A large stone fort, Qalat Mudawwara, was constructed in the 18th century by the Ottoman administration to afford protection to the hajj pilgrims. There are references to a fortification at this site as early as the 9th and 16th centuries. The first Western description of the fort is given by Charles Montagu Doughty in an account first published in 1888. He describes Medowwara (sic) "...the kellat Medowwara, where we came to water. The place lies very desolate; the fort is built at a spring, defended now by a vault from the Beduin's hostility. We felt the noon here very sultry and the sun glancing again from the sand we were between two heats. ..."

This was used as a first aid post by Major Buxton during the attack on Mudawwara in August 1918 and was reused by Glubb Pasha during the mid-20th century.

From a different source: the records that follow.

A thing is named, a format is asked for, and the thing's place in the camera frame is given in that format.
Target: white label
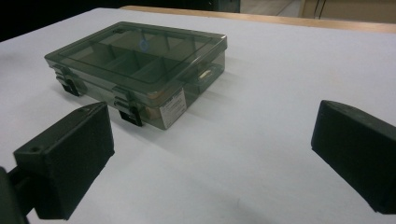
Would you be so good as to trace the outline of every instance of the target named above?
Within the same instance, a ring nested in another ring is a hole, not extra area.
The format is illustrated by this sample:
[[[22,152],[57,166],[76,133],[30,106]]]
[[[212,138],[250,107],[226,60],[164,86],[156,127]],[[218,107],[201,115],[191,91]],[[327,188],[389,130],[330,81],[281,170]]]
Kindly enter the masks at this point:
[[[181,89],[160,107],[165,129],[169,128],[186,110],[186,97],[184,96],[184,90]]]

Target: clear plastic box
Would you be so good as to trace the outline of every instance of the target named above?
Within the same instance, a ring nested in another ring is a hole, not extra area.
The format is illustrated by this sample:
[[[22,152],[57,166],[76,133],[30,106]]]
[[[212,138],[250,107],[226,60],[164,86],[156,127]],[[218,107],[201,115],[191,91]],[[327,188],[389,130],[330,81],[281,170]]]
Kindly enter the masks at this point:
[[[119,22],[45,56],[65,91],[169,128],[224,71],[227,36]]]

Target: white table
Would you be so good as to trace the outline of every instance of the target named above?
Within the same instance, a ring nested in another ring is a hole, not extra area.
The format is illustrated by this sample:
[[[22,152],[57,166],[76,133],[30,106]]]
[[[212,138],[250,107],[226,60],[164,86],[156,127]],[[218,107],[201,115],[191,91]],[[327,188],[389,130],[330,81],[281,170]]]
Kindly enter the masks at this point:
[[[226,71],[167,131],[109,108],[116,154],[67,223],[396,223],[311,150],[321,100],[396,124],[396,35],[98,8],[0,43],[0,165],[74,109],[44,55],[118,21],[226,34]],[[64,223],[40,220],[31,223]]]

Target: wooden table edge
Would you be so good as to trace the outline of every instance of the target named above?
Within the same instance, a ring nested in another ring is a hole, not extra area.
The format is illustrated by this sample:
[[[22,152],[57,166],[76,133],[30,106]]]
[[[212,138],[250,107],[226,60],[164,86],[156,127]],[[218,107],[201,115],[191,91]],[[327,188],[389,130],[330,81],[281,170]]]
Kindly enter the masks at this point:
[[[390,24],[390,23],[314,20],[314,19],[304,19],[304,18],[250,15],[250,14],[242,14],[242,13],[201,11],[201,10],[164,8],[164,7],[125,6],[125,7],[121,7],[120,9],[163,13],[163,14],[174,14],[174,15],[213,17],[213,18],[224,18],[224,19],[242,20],[242,21],[259,21],[259,22],[269,22],[269,23],[277,23],[277,24],[307,26],[307,27],[396,34],[396,24]]]

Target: plastic organizer box
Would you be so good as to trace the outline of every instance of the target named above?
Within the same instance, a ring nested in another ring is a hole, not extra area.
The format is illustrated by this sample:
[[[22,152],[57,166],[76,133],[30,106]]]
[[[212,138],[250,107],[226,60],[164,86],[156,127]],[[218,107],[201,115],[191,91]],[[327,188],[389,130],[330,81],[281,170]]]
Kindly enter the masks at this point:
[[[45,56],[65,91],[169,128],[224,71],[227,36],[118,22]]]

The fort was vandalised, in the 1980s, by looters using bulldozers looking for gold and causing the south elevation to collapse. Today it can be found, in a state of imminent collapse, 7 km to the west of the station.

==The Hejaz railway==
The Hejaz railway, the 1400 km pilgrim railway that linked Damascus with Medinah, arrived in Mudawwara in 1905. Mudawwara was an important stop as it was one of only six stations along the entire railway that had water reserves. A water tower comprising "two 50 cubic-meter iron tanks on a stone tower", wind- and steam-operated pumps were constructed to extract and store water.